**WORK TO BE COMPLETED**
Only the lines from the top of the data through the line with "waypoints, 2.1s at" should be repeated, each exactly as written.

**DATA EXCERPT**
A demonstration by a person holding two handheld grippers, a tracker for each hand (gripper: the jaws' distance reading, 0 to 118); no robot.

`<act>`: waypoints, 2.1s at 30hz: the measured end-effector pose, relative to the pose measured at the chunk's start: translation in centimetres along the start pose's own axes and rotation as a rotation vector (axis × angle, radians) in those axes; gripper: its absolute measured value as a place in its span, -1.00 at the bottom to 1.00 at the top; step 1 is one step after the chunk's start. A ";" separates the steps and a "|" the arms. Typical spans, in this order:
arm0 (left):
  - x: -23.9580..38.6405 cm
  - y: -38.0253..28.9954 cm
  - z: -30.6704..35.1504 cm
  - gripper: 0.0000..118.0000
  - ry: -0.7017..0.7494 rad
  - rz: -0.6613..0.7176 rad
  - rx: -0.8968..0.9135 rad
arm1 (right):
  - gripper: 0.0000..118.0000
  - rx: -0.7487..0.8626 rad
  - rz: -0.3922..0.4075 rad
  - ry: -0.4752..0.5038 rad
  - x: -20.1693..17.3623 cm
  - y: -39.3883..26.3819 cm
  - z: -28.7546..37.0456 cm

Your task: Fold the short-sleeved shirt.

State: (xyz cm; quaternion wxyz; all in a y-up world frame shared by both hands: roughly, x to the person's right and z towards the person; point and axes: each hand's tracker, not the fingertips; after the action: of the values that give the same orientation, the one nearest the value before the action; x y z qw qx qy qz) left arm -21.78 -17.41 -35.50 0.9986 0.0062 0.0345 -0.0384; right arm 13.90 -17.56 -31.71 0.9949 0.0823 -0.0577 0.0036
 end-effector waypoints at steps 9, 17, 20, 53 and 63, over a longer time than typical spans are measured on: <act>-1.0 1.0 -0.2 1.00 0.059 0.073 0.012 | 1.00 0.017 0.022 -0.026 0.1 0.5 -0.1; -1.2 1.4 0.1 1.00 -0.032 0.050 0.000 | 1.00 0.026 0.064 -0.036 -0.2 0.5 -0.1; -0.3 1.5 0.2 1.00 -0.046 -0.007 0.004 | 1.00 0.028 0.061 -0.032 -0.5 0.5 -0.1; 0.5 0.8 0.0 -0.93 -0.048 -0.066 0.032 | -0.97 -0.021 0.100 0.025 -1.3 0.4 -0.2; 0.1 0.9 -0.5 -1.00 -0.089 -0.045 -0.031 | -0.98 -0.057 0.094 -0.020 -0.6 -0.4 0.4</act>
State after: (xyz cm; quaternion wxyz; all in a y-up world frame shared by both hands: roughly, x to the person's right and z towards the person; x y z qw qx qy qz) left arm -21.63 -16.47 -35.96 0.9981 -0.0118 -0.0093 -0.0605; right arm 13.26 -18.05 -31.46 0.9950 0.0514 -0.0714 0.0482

**YOUR RESPONSE**
A demonstration by a person holding two handheld grippers, a tracker for each hand (gripper: the jaws' distance reading, 0 to 118); no robot.

`<act>`: waypoints, 2.1s at 30hz: the measured end-effector pose, relative to the pose measured at the chunk's start: translation in centimetres along the start pose's own axes and rotation as a rotation vector (axis × angle, radians) in those axes; gripper: its absolute measured value as a place in its span, -1.00 at the bottom to 1.00 at the top; step 1 is one step after the chunk's start. A ";" separates the steps and a "|" the arms. Typical spans, in this order:

The response to the exercise is complete.